The AI music tool MusicLM is not the first to be released. Google, on the other hand, uses a limited set of descriptive words to illustrate musical creativity in the examples it provides.
AI demonstrates how human-like behavior has been taught to complex computer systems.
Tools like ChatGPT can quickly produce written documents that are comparable to human efforts. To operate intricate machine-learning models, ChatGPT and similar systems necessitate powerful computers. Late last year saw the launch of ChatGPT by OpenAI, a company based in San Francisco.
These systems are programmed using a lot of data to learn how to recreate various types of content. Written content, design elements, art, or music are all examples of computer-generated content.
ChatGPT has recently garnered a lot of attention for its capacity to generate intricate writings and other content from a straightforward natural language description.
MusicLM from Google
The MusicLM system is explained by Google engineers as follows:
A user’s first step is to think of a few words that best describe the kind of music they want the tool to make.
A user could, for instance, enter the following succinct phrase into the system: “a continuous calming violin backed by a soft guitar sound.” The descriptions that are entered may include various musical genres, instruments, or other sounds that already exist.
MusicLM produced a number of distinct music examples that were made available online. Some of the music that was made was based on just one or two words, like “jazz,” “rock,” or “techno.” Other examples were generated by the system from more in-depth descriptions that included entire sentences.

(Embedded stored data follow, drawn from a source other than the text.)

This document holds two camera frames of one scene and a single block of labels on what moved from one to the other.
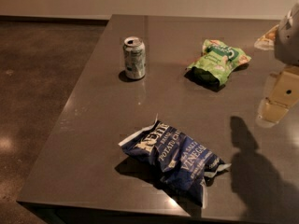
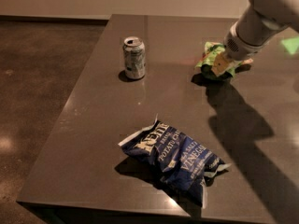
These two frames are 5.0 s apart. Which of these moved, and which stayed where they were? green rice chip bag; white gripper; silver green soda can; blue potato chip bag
Moved: white gripper; green rice chip bag
Stayed: silver green soda can; blue potato chip bag
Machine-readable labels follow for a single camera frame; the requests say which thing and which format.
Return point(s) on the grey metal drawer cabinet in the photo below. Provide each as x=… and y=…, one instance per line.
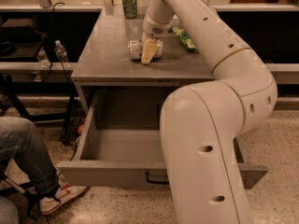
x=105, y=60

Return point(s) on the green chip bag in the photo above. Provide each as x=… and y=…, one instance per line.
x=185, y=39

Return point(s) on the silver 7up can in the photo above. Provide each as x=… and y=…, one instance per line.
x=135, y=48

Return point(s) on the person leg in jeans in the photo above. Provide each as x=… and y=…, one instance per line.
x=21, y=140

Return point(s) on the white and red sneaker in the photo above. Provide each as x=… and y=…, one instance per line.
x=55, y=192

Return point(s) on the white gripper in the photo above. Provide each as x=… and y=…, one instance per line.
x=154, y=28

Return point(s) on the open grey top drawer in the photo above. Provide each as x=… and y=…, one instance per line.
x=118, y=146

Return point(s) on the black drawer handle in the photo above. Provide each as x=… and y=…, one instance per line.
x=157, y=178

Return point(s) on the clear plastic water bottle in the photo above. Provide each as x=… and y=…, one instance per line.
x=61, y=52

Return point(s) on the green upright soda can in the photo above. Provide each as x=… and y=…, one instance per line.
x=129, y=8

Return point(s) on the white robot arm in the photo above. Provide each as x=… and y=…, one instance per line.
x=235, y=64

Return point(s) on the black chair frame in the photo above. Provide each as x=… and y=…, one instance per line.
x=13, y=187

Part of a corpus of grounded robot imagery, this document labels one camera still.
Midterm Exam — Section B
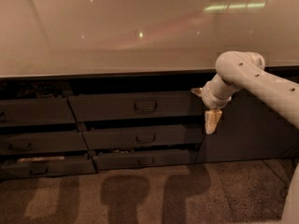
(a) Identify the grey drawer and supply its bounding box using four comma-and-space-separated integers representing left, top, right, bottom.
0, 159, 95, 179
93, 149, 197, 170
83, 124, 204, 149
68, 91, 202, 121
0, 98, 75, 127
0, 132, 87, 155

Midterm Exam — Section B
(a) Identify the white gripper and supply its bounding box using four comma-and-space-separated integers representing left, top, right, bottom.
191, 81, 232, 134

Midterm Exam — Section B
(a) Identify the grey cabinet door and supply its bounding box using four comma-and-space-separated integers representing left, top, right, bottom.
196, 90, 299, 163

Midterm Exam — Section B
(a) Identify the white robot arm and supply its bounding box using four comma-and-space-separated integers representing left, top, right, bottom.
192, 51, 299, 161

For example, Google researchers provide MusicLM with the following instructions: “The main soundtrack of an arcade game. It is fast-paced and upbeat, with a catchy electric guitar riff. The music is repetitive and easy to remember, but with unexpected sounds…”
In the final recording, the music seems to stay very close to what was described. According to the team, the system can attempt to produce a better description with more detail.

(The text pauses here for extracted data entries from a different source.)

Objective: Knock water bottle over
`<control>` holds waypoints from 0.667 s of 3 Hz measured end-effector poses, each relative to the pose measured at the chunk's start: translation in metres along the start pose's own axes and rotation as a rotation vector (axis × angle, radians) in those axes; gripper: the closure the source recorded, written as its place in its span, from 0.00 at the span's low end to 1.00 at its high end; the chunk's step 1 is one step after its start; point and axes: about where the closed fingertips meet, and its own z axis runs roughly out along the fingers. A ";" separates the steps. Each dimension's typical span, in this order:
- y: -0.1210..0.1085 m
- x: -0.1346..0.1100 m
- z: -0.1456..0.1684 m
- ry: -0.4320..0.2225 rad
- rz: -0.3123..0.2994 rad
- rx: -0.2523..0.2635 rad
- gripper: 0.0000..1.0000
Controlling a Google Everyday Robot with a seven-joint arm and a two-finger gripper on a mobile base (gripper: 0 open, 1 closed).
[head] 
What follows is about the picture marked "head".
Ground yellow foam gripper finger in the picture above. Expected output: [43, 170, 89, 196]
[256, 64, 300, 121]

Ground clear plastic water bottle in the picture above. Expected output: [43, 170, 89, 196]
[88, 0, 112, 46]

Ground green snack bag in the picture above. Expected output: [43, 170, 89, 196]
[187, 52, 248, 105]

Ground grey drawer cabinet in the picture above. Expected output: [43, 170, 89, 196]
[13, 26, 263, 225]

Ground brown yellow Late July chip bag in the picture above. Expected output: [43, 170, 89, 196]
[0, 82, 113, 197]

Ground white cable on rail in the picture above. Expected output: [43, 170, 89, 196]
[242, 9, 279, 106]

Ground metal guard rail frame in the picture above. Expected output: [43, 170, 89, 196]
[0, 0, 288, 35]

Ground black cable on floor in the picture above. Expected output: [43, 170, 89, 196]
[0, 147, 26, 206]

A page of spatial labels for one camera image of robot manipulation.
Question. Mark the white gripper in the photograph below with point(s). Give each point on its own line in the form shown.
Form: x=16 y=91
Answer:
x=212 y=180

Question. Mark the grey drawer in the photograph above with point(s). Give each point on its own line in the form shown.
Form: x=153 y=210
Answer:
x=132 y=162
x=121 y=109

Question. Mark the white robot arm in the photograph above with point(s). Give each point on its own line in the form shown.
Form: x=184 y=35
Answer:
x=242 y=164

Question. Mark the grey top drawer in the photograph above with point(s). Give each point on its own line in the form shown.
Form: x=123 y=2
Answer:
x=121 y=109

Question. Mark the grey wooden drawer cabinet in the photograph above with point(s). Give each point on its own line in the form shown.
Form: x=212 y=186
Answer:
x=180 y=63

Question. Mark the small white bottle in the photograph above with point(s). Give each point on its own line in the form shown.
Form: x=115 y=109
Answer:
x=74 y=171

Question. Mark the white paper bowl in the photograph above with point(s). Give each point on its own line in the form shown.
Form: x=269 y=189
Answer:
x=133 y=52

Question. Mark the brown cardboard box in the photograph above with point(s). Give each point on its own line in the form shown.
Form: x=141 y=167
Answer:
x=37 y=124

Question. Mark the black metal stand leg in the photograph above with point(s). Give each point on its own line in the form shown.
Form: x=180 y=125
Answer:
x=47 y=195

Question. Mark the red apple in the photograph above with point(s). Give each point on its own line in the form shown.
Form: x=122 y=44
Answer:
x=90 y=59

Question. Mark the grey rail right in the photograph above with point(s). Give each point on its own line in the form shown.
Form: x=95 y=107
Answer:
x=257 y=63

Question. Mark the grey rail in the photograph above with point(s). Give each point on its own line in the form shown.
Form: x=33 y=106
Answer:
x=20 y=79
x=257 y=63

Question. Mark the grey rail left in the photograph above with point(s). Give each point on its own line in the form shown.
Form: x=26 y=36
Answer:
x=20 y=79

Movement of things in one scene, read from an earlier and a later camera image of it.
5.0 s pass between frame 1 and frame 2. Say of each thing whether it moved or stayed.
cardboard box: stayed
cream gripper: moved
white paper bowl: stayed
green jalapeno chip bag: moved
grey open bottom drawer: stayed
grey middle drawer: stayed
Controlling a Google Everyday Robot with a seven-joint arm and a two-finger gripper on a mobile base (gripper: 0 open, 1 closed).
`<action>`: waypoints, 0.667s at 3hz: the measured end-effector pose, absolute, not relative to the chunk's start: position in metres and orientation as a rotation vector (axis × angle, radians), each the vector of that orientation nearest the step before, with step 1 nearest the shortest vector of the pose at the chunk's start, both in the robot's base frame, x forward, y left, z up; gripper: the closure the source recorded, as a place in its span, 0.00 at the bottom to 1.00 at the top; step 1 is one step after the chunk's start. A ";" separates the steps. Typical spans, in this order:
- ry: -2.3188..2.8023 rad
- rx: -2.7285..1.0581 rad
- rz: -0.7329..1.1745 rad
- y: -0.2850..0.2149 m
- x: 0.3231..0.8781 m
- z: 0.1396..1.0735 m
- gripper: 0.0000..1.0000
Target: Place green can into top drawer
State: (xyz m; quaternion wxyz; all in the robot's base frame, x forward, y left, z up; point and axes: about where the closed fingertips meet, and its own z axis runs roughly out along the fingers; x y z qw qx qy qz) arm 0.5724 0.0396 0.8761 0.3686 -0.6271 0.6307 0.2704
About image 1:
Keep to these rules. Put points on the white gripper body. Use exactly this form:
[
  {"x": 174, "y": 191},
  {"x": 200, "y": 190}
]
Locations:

The machine-learning platforms used by ChatGPT are analogous to how the MusicLM model operates. Because they are trained on huge amounts of data, these tools can produce human-like results. The systems are fed a wide variety of materials to enable them to acquire complex skills for creating realistic works.

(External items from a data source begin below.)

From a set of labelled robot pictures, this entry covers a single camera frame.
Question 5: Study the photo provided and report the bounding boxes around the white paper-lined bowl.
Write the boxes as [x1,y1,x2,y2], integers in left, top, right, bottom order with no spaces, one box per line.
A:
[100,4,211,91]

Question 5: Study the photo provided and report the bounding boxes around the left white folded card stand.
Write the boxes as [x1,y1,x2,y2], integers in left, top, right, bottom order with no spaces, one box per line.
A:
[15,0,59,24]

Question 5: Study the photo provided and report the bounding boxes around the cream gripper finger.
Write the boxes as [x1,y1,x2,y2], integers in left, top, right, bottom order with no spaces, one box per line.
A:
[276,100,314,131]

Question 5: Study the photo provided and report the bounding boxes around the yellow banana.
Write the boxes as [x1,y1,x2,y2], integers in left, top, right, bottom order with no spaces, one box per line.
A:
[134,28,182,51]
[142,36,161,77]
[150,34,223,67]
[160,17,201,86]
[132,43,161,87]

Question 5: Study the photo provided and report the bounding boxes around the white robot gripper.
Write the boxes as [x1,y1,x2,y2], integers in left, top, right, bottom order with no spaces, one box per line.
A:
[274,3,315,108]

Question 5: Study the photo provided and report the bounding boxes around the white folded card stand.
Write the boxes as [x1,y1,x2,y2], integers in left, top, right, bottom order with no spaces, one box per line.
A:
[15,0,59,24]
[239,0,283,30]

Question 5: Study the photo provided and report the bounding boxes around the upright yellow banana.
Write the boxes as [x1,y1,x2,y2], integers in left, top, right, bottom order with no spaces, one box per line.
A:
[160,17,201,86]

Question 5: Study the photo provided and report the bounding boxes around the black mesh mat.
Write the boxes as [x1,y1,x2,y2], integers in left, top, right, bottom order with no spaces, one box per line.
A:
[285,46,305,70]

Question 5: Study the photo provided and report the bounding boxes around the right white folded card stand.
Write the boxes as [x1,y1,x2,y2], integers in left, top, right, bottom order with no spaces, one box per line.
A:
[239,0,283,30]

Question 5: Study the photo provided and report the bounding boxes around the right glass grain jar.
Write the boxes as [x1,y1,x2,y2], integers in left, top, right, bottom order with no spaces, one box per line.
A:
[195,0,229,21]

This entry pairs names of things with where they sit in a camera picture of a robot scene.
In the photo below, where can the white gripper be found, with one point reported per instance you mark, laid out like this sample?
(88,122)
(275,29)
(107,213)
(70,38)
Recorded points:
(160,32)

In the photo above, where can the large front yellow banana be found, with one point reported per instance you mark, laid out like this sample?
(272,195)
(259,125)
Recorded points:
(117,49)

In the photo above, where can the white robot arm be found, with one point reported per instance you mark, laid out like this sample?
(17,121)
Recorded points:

According to the team, the system can also create examples based on a person’s own singing, humming, whistling, or instrument playing, in addition to creating new music from written descriptions.
The tool “produces high-quality music…over several minutes, while being faithful to the text conditioning signal,” according to the researchers.
The MusicLM models have not yet been made available to the general public by the Google team. This is in contrast to ChatGPT, which was made accessible online in November for users to try out.
However, MusicCaps, a “high-quality dataset” composed of over 5,500 music-writing pairs prepared by professional musicians, was announced by Google. This action was taken by the researchers to aid in the creation of additional AI music generators.
According to the MusicLM researchers, they are confident that they have developed a novel instrument that will enable anyone to quickly and easily produce music selections of high quality. However, the team stated that it also recognizes some machine learning-related risks.
“biases present in the training data” was one of the most significant issues the researchers identified. Including too much of one side and not enough of the other could be considered bias. “About appropriateness for music generation for cultures underrepresented in the training data,” the researchers stated, “raises a question.”
The team stated that it intends to continue to study any system results that could be regarded as cultural appropriation. Through additional development and testing, the objective would be to reduce biases.
In addition, the researchers stated that they intend to continue improving the system to include better voice and music quality, text conditioning, and the generation of lyrics.